Nextflow

Nextflow is a workflow manager for scientific computing. Details can be found at:

Nextflow.io

Community pipelines for use with Nextflow are available at:

nf-co.re

A configuration profile for the University of Dundee cluster is maintained in the central nf-core repository. To make use of the profile, Nextflow should always be run with argument -profile uod_hpc.

Installation

Note

These steps should be followed only once to set up Nextflow on your account. See the Usage section below for how to run Nextflow once it is installed.

First, set up a Conda environment in your data directory:

setup-miniconda-env /cluster/<group_name>/<your_directory>/nextflow-env

Read and agree to the licence terms to proceed (press ENTER, the 'q' key once you have finished reading, then type "yes" and press ENTER to agree). Wait for installation to complete.

Activate the newly installed conda environment and install the Nextflow Conda package:

source "/cluster/<group_name>/<your_directory>/nextflow-env/bin/activate"
conda install -y -c bioconda nextflow

Set environment variable NXF_SINGULARITY_CACHEDIR to a path in your data directory. This instructs Nextflow to store Singularity images in the given directory rather than re-download them for every run:

export NXF_SINGULARITY_CACHEDIR="/cluster/<group_name>/<your_directory>/nxf-singularity-cache"

Perform a test run to confirm installation was successful:

$ nextflow run hello
N E X T F L O W  ~  version 23.10.0
Pulling nextflow-io/hello ...
 downloaded from https://github.com/nextflow-io/hello.git
Launching `https://github.com/nextflow-io/hello` [distraught_ramanujan] DSL2 - revision: 1d71f857bb [master]
executor >  local (4)
[5a/0b0d65] process > sayHello (1) [100%] 4 of 4 ✔
Ciao world!

Hello world!

Hola world!

Bonjour world!

For convenience, append the export NXF_SINGULARITY_CACHEDIR and conda activation commands to your .bashrc file to avoid having to run both on each log-in or include both in every job script:

echo export NXF_SINGULARITY_CACHEDIR='"/cluster/<group_name>/<your_directory>/nxf-singularity-cache"' >> ~/.bashrc
echo source '"/cluster/<group_name>/<your_directory>/nextflow-env/bin/activate"' >> ~/.bashrc

Note that this may increase the time taken for a log-in to complete.

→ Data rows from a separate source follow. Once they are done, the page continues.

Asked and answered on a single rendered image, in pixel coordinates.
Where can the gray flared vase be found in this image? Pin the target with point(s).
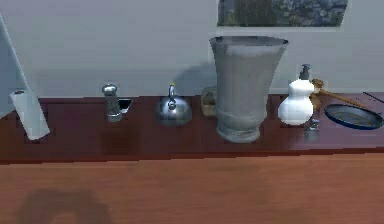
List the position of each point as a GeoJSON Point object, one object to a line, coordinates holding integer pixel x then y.
{"type": "Point", "coordinates": [245, 86]}

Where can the silver kettle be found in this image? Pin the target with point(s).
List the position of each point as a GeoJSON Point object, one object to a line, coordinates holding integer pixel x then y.
{"type": "Point", "coordinates": [173, 111]}

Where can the dark red wooden counter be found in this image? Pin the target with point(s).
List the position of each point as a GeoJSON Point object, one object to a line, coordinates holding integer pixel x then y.
{"type": "Point", "coordinates": [186, 186]}

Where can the white soap dispenser bottle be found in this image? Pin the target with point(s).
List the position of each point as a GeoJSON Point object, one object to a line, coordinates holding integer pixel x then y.
{"type": "Point", "coordinates": [296, 105]}

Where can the small silver shaker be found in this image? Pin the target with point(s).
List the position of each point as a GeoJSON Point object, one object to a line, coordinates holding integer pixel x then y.
{"type": "Point", "coordinates": [312, 128]}

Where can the framed landscape picture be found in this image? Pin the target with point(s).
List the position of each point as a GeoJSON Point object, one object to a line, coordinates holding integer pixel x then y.
{"type": "Point", "coordinates": [283, 11]}

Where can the dark blue frying pan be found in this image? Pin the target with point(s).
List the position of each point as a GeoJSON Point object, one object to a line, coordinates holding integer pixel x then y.
{"type": "Point", "coordinates": [353, 116]}

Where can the white paper towel roll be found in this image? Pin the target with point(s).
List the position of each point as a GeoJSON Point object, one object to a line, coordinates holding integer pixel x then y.
{"type": "Point", "coordinates": [30, 115]}

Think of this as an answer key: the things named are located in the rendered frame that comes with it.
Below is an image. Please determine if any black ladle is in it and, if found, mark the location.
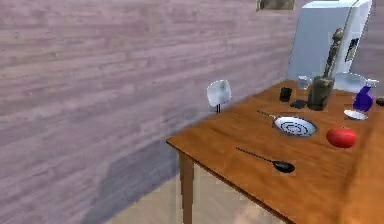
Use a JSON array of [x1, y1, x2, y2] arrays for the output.
[[235, 147, 296, 174]]

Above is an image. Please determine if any brown wooden table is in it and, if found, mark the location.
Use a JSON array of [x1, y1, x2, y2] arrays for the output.
[[165, 79, 384, 224]]

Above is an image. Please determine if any black upright box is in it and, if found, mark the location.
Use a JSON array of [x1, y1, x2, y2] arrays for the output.
[[279, 86, 293, 103]]

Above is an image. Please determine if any silver frying pan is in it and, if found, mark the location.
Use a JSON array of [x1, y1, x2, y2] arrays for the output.
[[256, 110, 318, 138]]

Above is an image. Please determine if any clear glass cup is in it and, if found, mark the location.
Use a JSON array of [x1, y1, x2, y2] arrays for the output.
[[297, 75, 312, 90]]

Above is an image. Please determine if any dark bronze statue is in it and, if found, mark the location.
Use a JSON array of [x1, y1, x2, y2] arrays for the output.
[[306, 27, 345, 112]]

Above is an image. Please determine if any white fridge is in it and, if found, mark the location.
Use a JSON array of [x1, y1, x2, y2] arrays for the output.
[[286, 0, 373, 94]]

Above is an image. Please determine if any red tomato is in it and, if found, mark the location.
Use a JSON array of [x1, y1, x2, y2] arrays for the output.
[[325, 126, 358, 149]]

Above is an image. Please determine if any white bowl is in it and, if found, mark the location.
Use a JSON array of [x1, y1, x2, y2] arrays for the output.
[[334, 71, 380, 94]]

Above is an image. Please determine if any small white plate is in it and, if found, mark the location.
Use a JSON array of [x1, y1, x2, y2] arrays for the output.
[[343, 109, 369, 121]]

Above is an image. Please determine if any framed wall picture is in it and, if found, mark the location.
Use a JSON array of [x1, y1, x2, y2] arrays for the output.
[[256, 0, 296, 12]]

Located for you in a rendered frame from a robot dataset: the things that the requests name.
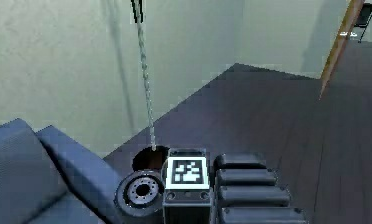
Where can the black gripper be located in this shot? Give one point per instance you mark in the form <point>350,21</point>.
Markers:
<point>140,193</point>

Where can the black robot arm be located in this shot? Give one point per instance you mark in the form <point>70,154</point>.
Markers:
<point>240,190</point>

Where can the blue armchair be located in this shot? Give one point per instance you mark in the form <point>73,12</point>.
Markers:
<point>44,180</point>

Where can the brown wooden door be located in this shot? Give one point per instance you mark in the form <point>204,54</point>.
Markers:
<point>339,45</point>

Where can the black chair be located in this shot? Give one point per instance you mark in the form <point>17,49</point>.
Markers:
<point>364,16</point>

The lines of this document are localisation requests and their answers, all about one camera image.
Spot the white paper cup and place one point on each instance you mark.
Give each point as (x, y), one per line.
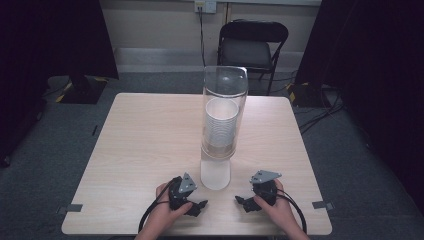
(215, 175)

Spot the grey tape strip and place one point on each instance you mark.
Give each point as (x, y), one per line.
(71, 208)
(322, 205)

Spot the black pen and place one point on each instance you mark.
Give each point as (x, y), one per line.
(95, 130)

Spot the white wall socket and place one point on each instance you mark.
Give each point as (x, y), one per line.
(205, 6)

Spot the black folding chair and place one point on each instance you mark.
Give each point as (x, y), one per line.
(248, 50)

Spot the clear plastic cup dispenser tube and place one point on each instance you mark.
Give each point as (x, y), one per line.
(225, 80)

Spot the stack of white paper cups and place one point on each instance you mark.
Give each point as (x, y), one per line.
(221, 126)

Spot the person's left hand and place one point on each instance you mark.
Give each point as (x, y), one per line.
(163, 215)

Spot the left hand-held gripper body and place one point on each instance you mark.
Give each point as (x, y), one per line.
(178, 195)

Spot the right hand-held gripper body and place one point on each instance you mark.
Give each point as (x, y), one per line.
(265, 190)

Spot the black stand base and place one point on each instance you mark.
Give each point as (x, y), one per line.
(83, 91)
(306, 95)

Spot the dark curtain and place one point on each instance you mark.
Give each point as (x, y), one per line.
(50, 40)
(376, 66)

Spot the person's right hand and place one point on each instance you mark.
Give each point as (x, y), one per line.
(280, 213)

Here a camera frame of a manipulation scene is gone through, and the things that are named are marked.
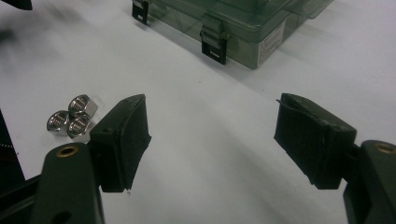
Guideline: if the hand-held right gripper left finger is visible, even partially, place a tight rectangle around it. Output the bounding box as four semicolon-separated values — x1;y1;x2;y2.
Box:
89;93;152;193

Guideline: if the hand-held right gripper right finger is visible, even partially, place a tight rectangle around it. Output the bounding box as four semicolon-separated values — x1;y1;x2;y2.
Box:
274;92;358;190

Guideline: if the steel hex nut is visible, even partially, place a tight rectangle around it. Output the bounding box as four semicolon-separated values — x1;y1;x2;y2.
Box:
67;93;99;118
65;114;93;140
46;110;71;133

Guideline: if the grey transparent compartment box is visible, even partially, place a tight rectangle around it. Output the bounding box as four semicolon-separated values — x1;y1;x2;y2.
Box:
131;0;334;70

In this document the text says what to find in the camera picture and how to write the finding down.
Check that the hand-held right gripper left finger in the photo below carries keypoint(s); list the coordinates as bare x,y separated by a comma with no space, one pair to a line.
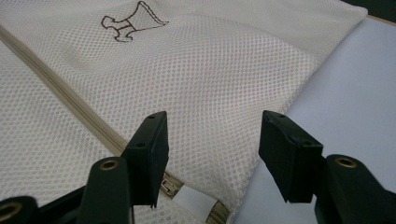
146,161

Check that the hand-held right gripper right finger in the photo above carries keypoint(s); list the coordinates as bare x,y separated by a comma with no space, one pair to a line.
289,155

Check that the white mesh laundry bag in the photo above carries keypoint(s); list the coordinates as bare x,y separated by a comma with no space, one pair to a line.
202,77

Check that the white table mat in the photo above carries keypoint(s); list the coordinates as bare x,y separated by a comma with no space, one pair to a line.
348,102

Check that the wooden table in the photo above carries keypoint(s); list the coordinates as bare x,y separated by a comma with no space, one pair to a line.
384,20

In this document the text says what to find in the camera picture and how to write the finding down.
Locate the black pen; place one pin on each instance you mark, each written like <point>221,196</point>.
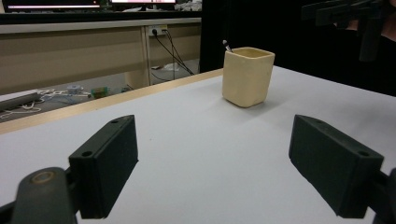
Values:
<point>227,46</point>

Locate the green and blue packet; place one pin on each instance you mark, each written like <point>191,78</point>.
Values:
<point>99,92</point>

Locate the beige square pen holder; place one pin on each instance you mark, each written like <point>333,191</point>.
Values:
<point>246,81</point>

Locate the white power outlet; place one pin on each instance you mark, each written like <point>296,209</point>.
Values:
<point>158,30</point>

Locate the grey tube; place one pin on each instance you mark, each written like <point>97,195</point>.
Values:
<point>18,101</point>

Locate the computer monitor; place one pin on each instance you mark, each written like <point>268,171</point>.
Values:
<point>143,2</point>
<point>53,5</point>

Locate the white table sheet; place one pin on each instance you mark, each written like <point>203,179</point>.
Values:
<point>199,149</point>

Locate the black curtain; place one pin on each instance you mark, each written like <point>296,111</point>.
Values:
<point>311,46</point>

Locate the wooden table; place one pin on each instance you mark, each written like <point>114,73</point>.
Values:
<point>93,104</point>

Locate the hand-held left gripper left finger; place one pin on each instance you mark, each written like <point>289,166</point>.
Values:
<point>106,168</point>

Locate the beige wooden desk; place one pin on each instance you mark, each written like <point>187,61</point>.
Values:
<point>77,53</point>

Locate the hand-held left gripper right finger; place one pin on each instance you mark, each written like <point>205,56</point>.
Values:
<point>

For additional guidance on installing Nextflow, official documentation is available in:

Usage

Create a job script containing your desired Nextflow command, always including -profile uod_hpc to ensure the correct cluster configuration is applied. For example:

nano myjobscript.sh

with contents:

# NOTE: The following two lines should be omitted if they are already appended to your .bashrc
export NXF_SINGULARITY_CACHEDIR="/cluster/<group_name>/<your_directory>/nxf-singularity-cache"
source "/cluster/<group_name>/<your_directory>/nextflow-env/bin/activate"

nextflow run nf-core/sarek -profile uod_hpc -r 3.3.2 --input ./samplesheet.csv --outdir ./results ...<further parameters as required>...

Submit the script using qsub:

qsub -cwd myjobscript.sh

Standard and error output for the job will be produced in .o and .e files, such as myjobscript.sh.o1400340 and myjobscript.sh.e1400340, as it runs.

Pipelines require no explicit installation. When using one for the first time, it will be automatically downloaded as detailed in the the nf-core documentation.

For scientific reproducibility, it is recommended that option -r <revision_name> be provided to specify the version of the pipeline whenever a command is run. Additional discussion is available in the reproducibility section of the documentation for the sarek pipeline. Note that the -r option is not specific to sarek and can be used with other pipelines.